Exercise instructions: Which lines in the data below contain the word "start"? Copy each of them.

Dataset content:
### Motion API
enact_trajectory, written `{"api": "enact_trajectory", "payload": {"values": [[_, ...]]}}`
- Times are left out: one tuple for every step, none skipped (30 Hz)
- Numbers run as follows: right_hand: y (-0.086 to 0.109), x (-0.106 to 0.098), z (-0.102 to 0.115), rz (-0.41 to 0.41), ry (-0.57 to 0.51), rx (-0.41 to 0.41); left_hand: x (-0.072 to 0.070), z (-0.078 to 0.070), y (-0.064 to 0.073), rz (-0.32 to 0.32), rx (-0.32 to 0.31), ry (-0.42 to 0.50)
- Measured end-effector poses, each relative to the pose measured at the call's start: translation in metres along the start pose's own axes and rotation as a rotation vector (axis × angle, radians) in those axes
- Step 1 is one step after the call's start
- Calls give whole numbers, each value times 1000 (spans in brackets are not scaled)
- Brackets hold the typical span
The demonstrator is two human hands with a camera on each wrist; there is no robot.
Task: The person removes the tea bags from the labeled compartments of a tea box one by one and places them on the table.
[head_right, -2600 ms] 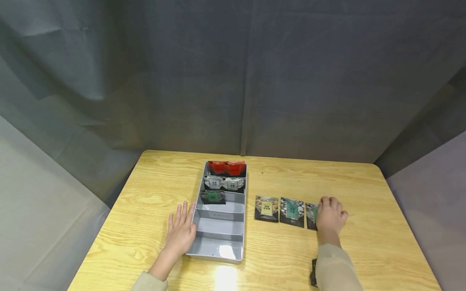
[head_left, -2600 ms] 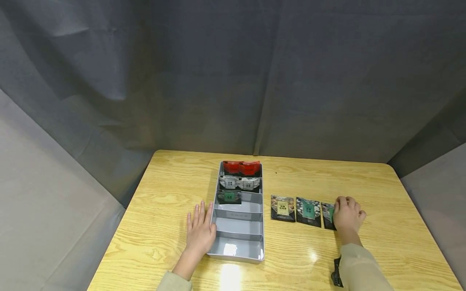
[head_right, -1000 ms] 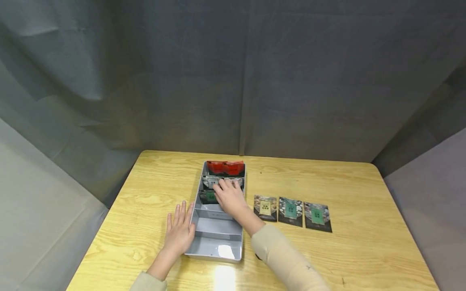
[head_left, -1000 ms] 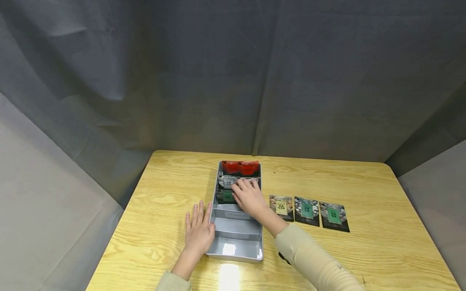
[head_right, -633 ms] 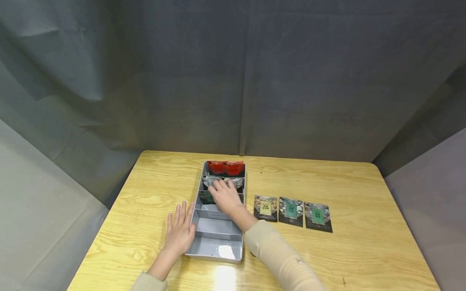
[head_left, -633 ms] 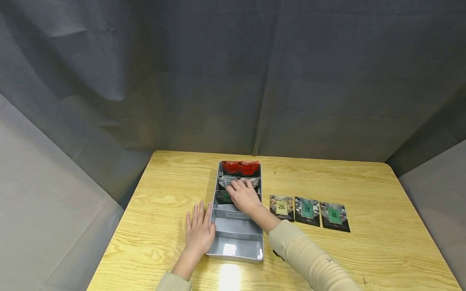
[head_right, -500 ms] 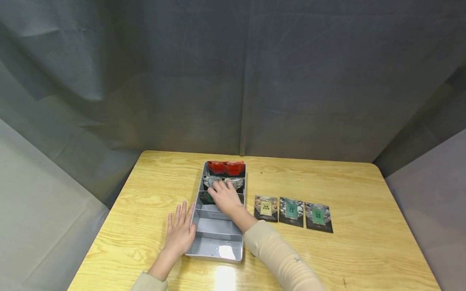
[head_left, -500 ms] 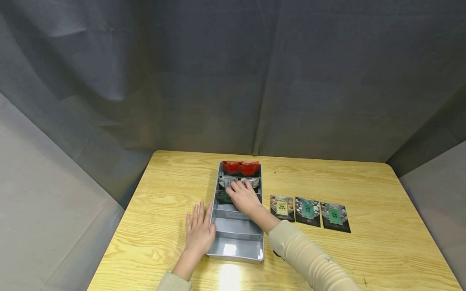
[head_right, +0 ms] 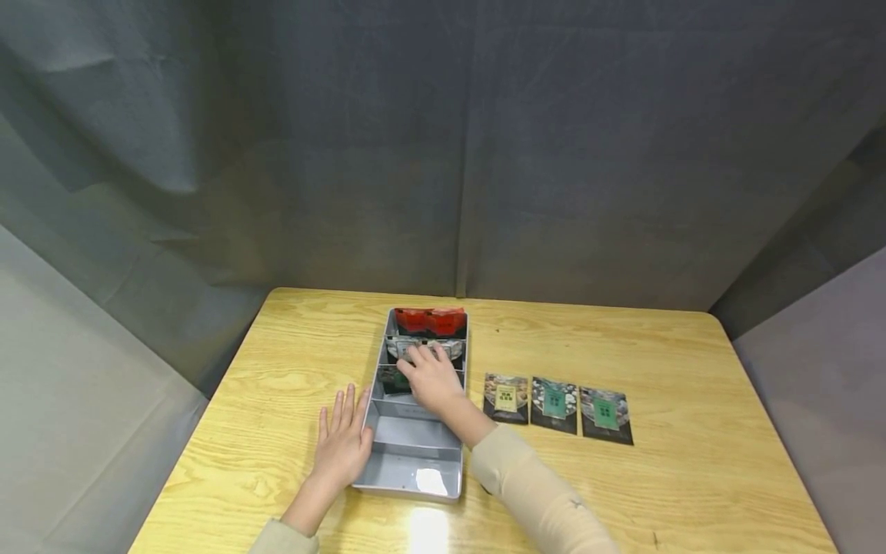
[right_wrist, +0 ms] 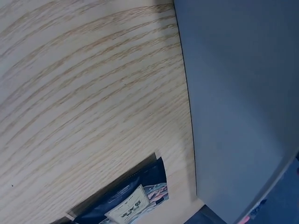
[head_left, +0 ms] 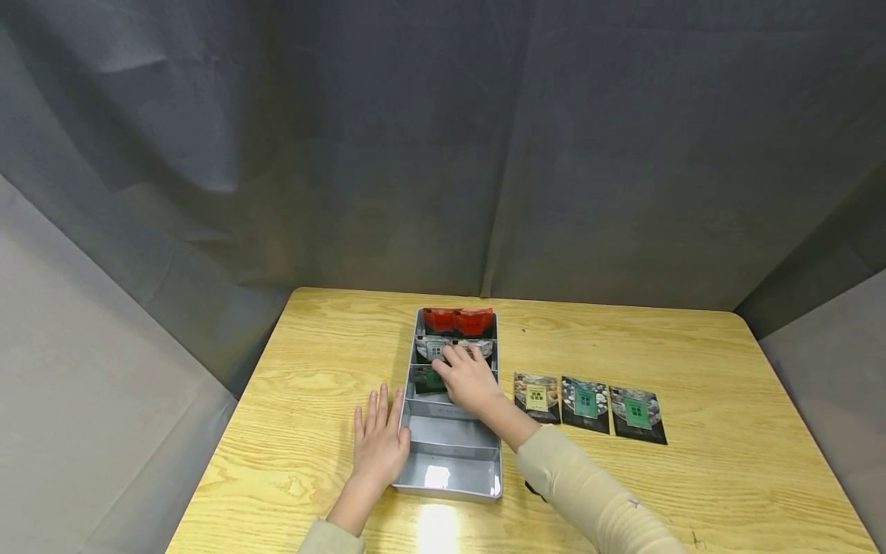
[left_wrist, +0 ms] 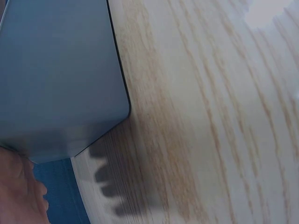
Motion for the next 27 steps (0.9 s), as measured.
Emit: {"api": "enact_trajectory", "payload": {"values": [[2, -4, -1, -10, -21, 8, 0, 0, 0, -1, 0, 1], [3, -8, -2, -23, -37, 15, 0, 0, 0, -1, 0, 3], [5, -12, -3, -42, -53, 21, 0, 0, 0, 0, -3, 4], [7, -17, -4, -71, -70, 22, 0, 0, 1, 0, -4, 3], [9, -22, -5, -104, -87, 21, 0, 0, 1, 0, -6, 5], [11, -28, -6, -138, -105, 17, 0, 0, 1, 0, -8, 8], [13, -34, -7, -175, -122, 10, 0, 1, 1, 0, -11, 8], [15, -39, -8, -209, -130, 7, 0, 1, 1, 0, -12, 8], [18, -44, -10, -243, -143, 4, 0, 1, 1, 1, -13, 7], [21, -50, -12, -272, -158, 4, 0, 0, 1, 2, -12, 7], [24, -54, -14, -297, -173, 7, -1, 0, 1, 5, -11, 9], [28, -59, -16, -325, -188, 10, -1, 0, 1, 5, -10, 9], [31, -64, -19, -355, -200, 10, -1, 0, 1, 6, -9, 8], [35, -68, -22, -383, -212, 13, -1, -1, 1, 6, -8, 8], [38, -73, -25, -415, -225, 12, -1, -1, 1, 8, -7, 9], [42, -78, -28, -448, -237, 10, -1, -1, 1, 9, -6, 7], [46, -83, -31, -483, -244, 5, -1, 0, 1, 10, -7, 5], [50, -88, -34, -521, -251, -4, -1, 0, 1, 10, -7, 2], [54, -92, -38, -545, -254, -5, -1, 0, 1, 9, -7, -1], [59, -97, -42, -572, -263, -8, -1, 0, 1, 9, -7, -1], [63, -100, -47, -592, -267, -6, -1, 0, 1, 9, -7, -1], [68, -104, -52, -611, -274, -2, -1, 0, 1, 5, -6, -2], [73, -106, -57, -623, -276, 2, -1, 0, 1, 4, -6, 0], [78, -109, -62, -632, -279, 10, -1, 0, 1, 2, -5, 1], [84, -111, -68, -637, -281, 20, -1, 0, 1, 1, -4, 2], [90, -112, -73, -646, -283, 28, -1, 0, 1, 3, -4, 5], [95, -113, -79, -648, -280, 43, -1, 0, 1, 3, -4, 4]]}}
Point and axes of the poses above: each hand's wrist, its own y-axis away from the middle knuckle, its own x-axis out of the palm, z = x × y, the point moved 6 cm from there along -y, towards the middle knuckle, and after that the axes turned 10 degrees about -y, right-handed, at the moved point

Response to the exercise:
- Measured end-effector poses, each relative to the pose measured at the call's start: translation in metres along the start pose's own axes and rotation as a rotation vector (axis × angle, radians) in those axes
- Step 1 is one step after the call's start

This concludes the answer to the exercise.